MATERIAL PROVIDED: Begin

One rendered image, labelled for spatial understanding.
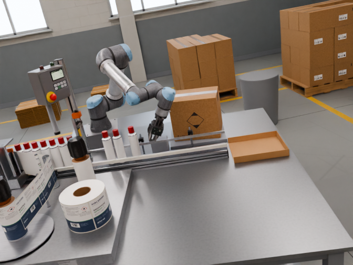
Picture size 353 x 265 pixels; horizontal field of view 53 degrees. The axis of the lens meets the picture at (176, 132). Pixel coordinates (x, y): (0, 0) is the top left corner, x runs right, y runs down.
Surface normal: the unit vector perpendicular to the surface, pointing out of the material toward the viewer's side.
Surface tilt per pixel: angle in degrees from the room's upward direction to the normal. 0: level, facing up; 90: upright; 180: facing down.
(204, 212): 0
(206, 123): 90
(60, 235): 0
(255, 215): 0
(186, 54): 90
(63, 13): 90
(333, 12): 90
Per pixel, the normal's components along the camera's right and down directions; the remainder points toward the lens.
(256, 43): 0.16, 0.37
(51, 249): -0.16, -0.91
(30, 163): -0.47, 0.42
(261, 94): -0.12, 0.47
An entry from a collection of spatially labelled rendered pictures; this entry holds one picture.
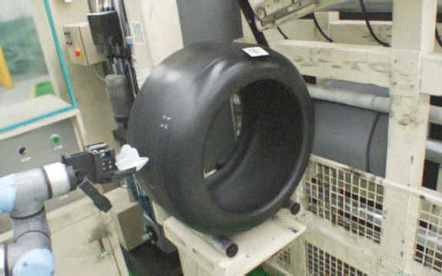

MATERIAL PROVIDED: End

WORK ORDER:
From the line that has "(333, 12): 90" through the line that has "(261, 94): -0.12, 0.47", copy every line exactly as it appears above, and leave out all others.

RESULT OF THIS EXERCISE:
(333, 12): 90
Per pixel, the normal's components along the camera's right and down directions; the remainder points toward the lens.
(256, 43): 0.16, 0.37
(51, 249): -0.16, -0.91
(30, 163): -0.47, 0.42
(261, 94): -0.12, 0.47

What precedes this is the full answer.